Start of Block
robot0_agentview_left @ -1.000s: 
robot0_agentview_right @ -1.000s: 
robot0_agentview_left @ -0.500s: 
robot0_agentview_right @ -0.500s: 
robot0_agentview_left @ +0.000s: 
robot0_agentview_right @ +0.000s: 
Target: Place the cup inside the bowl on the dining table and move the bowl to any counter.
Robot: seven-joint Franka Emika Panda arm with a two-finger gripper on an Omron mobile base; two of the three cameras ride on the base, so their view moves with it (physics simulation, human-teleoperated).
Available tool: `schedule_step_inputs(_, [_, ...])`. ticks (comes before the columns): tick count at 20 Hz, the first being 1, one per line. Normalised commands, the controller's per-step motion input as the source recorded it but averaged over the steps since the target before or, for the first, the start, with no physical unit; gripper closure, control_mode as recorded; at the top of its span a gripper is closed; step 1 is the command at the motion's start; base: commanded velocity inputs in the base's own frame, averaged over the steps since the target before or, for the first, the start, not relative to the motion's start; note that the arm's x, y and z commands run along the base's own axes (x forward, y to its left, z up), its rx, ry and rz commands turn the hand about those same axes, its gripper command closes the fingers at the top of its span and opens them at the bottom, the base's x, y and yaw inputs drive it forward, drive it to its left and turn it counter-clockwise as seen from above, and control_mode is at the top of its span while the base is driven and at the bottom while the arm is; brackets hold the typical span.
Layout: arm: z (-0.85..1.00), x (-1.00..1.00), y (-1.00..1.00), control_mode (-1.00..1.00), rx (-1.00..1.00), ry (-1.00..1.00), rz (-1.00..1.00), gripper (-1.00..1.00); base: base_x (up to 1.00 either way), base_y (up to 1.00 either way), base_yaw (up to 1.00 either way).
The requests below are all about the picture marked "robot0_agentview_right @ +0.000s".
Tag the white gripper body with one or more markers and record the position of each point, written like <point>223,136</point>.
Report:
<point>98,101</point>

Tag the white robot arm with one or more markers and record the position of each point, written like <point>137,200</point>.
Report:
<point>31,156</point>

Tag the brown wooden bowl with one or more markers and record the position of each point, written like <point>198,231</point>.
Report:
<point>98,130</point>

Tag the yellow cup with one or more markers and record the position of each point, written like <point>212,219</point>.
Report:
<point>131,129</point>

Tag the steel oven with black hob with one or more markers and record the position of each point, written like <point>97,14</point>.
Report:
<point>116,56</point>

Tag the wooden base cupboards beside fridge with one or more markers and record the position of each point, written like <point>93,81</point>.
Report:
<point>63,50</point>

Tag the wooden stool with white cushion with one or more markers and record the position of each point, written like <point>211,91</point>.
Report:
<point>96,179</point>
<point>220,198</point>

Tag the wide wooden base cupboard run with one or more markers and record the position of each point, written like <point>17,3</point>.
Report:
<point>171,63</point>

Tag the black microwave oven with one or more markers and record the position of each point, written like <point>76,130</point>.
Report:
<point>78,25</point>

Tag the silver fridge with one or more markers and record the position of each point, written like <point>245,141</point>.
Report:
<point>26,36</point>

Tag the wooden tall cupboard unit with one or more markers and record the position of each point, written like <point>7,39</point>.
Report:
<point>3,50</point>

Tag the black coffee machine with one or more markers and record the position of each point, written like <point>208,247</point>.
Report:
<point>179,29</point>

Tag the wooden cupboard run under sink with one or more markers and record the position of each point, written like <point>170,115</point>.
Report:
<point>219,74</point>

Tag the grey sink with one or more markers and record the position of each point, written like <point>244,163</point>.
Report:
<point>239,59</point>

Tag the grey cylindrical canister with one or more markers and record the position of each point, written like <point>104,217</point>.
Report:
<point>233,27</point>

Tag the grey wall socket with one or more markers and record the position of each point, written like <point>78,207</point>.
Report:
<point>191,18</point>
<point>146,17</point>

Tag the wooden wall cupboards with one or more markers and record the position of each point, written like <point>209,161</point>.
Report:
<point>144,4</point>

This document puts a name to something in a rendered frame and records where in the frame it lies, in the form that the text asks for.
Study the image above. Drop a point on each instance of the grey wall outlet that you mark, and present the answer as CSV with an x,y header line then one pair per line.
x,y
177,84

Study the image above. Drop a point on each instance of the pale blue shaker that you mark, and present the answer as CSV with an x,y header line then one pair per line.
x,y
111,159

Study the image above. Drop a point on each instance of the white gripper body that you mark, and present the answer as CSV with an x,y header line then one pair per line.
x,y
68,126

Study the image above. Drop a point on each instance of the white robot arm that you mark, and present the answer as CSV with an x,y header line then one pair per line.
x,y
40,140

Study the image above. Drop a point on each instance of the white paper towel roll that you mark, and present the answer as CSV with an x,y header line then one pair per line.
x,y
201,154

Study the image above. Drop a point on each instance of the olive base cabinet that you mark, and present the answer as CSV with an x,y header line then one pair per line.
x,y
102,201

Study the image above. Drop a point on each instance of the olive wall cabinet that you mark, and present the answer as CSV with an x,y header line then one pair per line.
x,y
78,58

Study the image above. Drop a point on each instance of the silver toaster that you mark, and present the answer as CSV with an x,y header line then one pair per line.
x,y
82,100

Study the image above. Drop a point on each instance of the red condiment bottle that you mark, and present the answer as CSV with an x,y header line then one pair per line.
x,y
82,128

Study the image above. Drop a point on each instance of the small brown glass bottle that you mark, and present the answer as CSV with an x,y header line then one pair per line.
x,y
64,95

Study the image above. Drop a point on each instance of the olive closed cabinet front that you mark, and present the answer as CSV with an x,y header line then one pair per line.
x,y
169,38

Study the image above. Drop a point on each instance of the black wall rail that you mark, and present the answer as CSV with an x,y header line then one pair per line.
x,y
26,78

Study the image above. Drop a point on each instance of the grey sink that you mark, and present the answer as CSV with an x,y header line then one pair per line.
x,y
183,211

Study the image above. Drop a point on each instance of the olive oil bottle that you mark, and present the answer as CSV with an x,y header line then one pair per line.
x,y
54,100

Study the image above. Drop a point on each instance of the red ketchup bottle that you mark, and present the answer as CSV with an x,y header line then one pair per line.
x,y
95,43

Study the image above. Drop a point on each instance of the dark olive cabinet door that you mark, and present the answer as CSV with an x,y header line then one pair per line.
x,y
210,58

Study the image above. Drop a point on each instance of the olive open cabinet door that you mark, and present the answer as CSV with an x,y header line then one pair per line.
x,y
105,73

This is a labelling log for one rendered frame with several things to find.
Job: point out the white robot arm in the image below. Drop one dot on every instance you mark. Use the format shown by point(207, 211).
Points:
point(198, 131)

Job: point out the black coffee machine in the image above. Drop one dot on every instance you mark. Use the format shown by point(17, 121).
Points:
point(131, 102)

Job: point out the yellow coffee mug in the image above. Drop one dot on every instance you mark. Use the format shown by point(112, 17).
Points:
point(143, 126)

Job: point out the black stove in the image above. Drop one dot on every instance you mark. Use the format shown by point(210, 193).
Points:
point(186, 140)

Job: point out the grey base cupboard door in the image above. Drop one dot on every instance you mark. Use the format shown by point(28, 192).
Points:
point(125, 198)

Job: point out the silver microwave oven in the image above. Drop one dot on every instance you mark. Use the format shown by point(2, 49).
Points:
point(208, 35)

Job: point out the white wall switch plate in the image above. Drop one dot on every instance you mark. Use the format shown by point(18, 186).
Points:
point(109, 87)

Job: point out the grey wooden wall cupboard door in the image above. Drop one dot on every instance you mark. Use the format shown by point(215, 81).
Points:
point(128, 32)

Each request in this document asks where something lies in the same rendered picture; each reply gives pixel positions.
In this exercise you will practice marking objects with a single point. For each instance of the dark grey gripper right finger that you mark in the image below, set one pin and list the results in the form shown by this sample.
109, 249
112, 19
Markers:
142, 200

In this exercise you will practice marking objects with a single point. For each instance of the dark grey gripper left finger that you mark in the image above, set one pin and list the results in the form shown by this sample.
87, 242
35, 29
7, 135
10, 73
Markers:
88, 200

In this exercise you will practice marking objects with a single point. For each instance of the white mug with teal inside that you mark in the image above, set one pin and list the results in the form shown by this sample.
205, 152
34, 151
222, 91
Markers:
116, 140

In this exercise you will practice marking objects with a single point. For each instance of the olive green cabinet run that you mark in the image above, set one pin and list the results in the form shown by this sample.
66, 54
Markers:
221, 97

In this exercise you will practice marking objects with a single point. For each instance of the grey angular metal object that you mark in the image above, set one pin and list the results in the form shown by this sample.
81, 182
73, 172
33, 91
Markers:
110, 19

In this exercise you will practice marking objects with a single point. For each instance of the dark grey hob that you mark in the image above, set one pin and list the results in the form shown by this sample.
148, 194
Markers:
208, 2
End of Block
Exercise aim
If a line of the listing contains the word "yellow", count it, then state only the total.

Solved exercise
2